Charles-Éric Lemaignen, vice-président de l’Assemblée des Communautés de France (AdCF), a donné l’exemple d’Orléans, passé en communauté urbaine le 1er janvier 2017, qui avait une compétence exclusive en matière de voirie au sein de la communauté urbaine, devenue métropole. Fallait-il créer une structure unique des services techniques de voirie, au niveau de la métropole, conserver les services techniques de chacune des vingt-deux communes, ou encore envisager un schéma intermédiaire ? Même question pour les centres techniques municipaux : les regrouper ou créer par exemple six pôles opérationnels et cinq ou six centres techniques municipaux ?

Charles-Éric Lemaignen a également insisté sur l’aspect financier. Certaines communes avaient beaucoup dépensé pour conserver leur voirie en excellent état. D’autres, sachant que la voirie deviendrait communautaire par le passage en communauté urbaine, l’ont laissée dans un état déplorable. Il faut donc que le transfert soit neutre entre l’ensemble des communes et la communauté et qu’il soit juste entre les communes. Car la petite commune qui a réalisé un énorme travail pour sa voirie risque alors une « double peine », puisque la logique théorique des attributions de compensation conduit à prélever les montants financiers que la commune consacrait à la compétence transférée.
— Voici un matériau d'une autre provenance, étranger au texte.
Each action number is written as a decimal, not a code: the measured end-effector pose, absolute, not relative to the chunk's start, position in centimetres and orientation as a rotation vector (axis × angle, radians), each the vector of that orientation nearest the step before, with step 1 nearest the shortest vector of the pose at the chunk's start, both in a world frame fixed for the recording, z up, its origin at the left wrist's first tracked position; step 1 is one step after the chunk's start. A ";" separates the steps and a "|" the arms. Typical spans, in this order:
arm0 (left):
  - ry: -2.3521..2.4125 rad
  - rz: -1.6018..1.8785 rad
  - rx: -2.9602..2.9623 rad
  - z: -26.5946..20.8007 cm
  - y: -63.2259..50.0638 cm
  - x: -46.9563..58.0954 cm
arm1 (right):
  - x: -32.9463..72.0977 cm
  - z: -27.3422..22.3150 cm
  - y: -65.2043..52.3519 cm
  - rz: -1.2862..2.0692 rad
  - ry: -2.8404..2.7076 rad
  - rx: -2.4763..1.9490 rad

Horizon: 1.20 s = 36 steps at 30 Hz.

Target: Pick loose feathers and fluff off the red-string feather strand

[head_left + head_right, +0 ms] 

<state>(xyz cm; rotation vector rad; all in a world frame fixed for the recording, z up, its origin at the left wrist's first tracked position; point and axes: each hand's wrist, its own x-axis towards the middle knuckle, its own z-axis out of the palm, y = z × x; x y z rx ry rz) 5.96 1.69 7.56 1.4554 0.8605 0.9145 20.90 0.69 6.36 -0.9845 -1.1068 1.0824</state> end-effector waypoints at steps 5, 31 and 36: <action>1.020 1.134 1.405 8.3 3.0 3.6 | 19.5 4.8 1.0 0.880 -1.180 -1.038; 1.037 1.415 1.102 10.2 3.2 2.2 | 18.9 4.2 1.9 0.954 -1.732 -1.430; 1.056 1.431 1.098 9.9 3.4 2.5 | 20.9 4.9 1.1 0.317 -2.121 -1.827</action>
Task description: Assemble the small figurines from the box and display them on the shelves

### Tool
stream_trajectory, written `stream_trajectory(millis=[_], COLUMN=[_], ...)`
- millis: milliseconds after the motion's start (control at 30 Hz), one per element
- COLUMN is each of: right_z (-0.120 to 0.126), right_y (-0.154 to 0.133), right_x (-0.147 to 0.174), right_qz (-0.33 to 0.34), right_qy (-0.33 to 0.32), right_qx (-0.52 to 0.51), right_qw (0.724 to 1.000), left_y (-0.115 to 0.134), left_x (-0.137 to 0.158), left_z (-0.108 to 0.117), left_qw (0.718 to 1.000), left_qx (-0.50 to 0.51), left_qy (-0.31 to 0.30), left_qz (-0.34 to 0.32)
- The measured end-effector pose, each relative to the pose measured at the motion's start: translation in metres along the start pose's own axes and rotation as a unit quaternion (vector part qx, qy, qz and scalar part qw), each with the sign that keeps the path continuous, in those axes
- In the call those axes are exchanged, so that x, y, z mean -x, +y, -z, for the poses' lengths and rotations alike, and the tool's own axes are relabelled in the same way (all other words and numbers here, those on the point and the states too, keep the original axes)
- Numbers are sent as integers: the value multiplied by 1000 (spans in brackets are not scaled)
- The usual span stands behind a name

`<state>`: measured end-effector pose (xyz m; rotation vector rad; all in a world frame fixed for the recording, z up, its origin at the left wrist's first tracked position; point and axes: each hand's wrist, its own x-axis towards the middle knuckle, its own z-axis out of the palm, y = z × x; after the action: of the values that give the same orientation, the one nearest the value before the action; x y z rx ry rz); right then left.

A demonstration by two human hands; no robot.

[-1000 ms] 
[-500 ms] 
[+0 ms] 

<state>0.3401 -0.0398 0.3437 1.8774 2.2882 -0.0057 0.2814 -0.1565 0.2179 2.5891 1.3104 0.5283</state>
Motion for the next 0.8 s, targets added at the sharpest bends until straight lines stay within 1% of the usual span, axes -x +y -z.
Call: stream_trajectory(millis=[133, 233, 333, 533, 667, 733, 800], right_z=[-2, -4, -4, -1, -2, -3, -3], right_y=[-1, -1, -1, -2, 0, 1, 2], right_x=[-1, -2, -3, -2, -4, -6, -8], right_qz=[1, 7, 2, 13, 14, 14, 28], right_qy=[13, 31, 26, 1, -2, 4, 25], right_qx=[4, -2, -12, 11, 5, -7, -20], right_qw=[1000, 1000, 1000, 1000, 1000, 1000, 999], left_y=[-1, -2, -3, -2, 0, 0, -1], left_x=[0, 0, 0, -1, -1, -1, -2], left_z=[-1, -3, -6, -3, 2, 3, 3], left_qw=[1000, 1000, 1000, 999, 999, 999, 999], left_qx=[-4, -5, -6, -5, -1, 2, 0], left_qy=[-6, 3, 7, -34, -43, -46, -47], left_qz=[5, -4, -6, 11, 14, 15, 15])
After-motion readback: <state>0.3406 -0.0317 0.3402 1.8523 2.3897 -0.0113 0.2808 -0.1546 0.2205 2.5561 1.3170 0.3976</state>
Orléans a défini politiquement les critères assurant à la fois la neutralité entre les communes et l’intercommunalité d’une part, et entre les communes d’autre part. Un diagnostic technique, précisant le montant des dépenses standard d’entretien de voirie et un transfert de la dette, a été réalisé, afin de ne pas trop puiser dans l’épargne disponible des communes. Orléans a donc créé son propre système, en dehors de la logique juridique qui s’impose en principe aux collectivités. Le principe d’exclusivité de l’intercommunalité a été laissé de côté dans cette démarche, étant entendu que la mutualisation doit éviter les doublons.

Les services de la ville et ceux de la communauté urbaine ont fusionné en 2014 et tous les services ont fusionné en 2015, une tâche assez simple. Parallèlement, l’agglomération de l’époque avait essayé de mutualiser les services fonctionnels des vingt-deux communes, ce qui a représenté un travail considérable, avec une cinquantaine de réunions de conseils municipaux. Les services fonctionnels ont été séparés en six grandes familles et trente-deux fonctions. En moyenne, vingt-quatre de ces compétences ont été mutualisées. Trois communes les ont toutes mutualisées et une commune n’en a mutualisé qu’une seule. Le passage en communauté urbaine et en métropole a cependant été rendu possible parce que les petites communes étaient convaincues de la transparence et de « l’honnêteté » du dispositif, dans lequel la grande ville n’allait pas « manger » les autres.

Selon Charles-André Lemaignen, l’intercommunalité a pour rôle de fixer le cap et de se donner le temps de la mise en œuvre, pour éviter des blocages qui rendent les évolutions impossibles.

Communauté urbaine depuis 1974, Brest Métropole fonctionne avec du personnel entièrement mutualisé depuis 2007. Les trois catégories d’agents métropolitains dépendent d’un seul employeur : ceux travaillant sur les compétences métropolitaines, ceux travaillant dans le périmètre des compétences de la ville de Brest et ceux travaillant pour les services communs. Frédérique Bonnard Le Floch, vice-présidente de Brest Métropole, n’y voit que des avantages : rationalisation et efficience du service public, sentiment d’appartenance des agents, qui se distinguent par leur métier et non par leur appartenance à la ville ou à la métropole. Ils bénéficient de tous les avantages d’un employeur unique (équité des rémunérations ou des règles d’avancement). La métropole se concentre sur le service rendu et non sur la mécanique administrative qui permet de le produire. D’où un facteur de productivité extrêmement important : « la diminution des heures improductives servant à régler la machine est évaluée comme supérieure au gain obtenu en augmentant le temps de travail ».